Nicely put, Forging Fool.
As a field tech in my day job, I find I enjoy using good quality tools. They give better results (for e.g. repeatability in measurements), are better finished, more precise, don't slip anywhere near as often, have better ergonomics (although that is subjective - for example a lot of colleagues use Wera screwdrivers, but I find them a bit awkward & prefer KWB) and make it easier for me to do a quality job. I LOVE my Stahlwille spanners for example.
BUT!! In the field, it can be
a. difficult to avoid losses
b. if you don't have the right tool, there may not be a good tool shop near by
c. you need to modify a tool - I don't want to bend a Stahlwille if I can bend a Kinchrome or, if I'm really out if luck, whatever monkey metal, vaguely-close-to-the-size-it-claims-to-be piece of junk.
a. is partially alleviated by selecting unusual, good quality tools. Hence KWB. I also like plenty of other brands such as pre-Stanley ownership Facom & Britool. It helps keep an eye on them if you're the only one with that brand.

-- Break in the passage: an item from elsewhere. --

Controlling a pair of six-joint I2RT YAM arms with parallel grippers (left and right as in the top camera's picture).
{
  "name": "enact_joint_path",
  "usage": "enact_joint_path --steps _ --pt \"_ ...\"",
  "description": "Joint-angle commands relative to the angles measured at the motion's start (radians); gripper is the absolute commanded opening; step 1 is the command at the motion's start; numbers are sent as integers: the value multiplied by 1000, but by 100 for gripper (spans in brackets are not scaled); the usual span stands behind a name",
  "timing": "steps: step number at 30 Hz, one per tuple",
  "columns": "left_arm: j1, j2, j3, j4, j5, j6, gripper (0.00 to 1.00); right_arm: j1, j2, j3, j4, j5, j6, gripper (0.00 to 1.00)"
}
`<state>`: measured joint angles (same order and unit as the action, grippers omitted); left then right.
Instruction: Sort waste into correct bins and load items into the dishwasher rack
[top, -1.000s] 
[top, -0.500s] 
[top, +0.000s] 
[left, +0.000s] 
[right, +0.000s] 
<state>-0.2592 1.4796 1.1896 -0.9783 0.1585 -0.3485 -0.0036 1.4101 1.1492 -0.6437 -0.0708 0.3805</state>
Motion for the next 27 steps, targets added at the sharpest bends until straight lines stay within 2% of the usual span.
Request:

As for hammers, like many tools it comes down to ergonomics, material, heat treating, and finish/aesthetics. I've used a hammer made of 1045 or similar, and the rebound was terrific. Going back to my cast head cross peen was not pleasant.
Plus, I find many cheap hammer makers seem to have no idea about ergonomics. The bigger the hammer, the bigger the handle (so that its in proportion?)
That cast hammer is 3lb. I have quite large hands, but the handle was WAAAAY too fat to be comfortable. Counter intuitively, I found I was gripping it harder to try and control it. Having thinned it out a lot, it's better. Still want to have a go at making a hammer from Spring steel, because this one feels pretty heavy / dead at the anvil.
In short, I expect any quality tool to both look and perform better than a cheap version, and given an option I will go quality every time.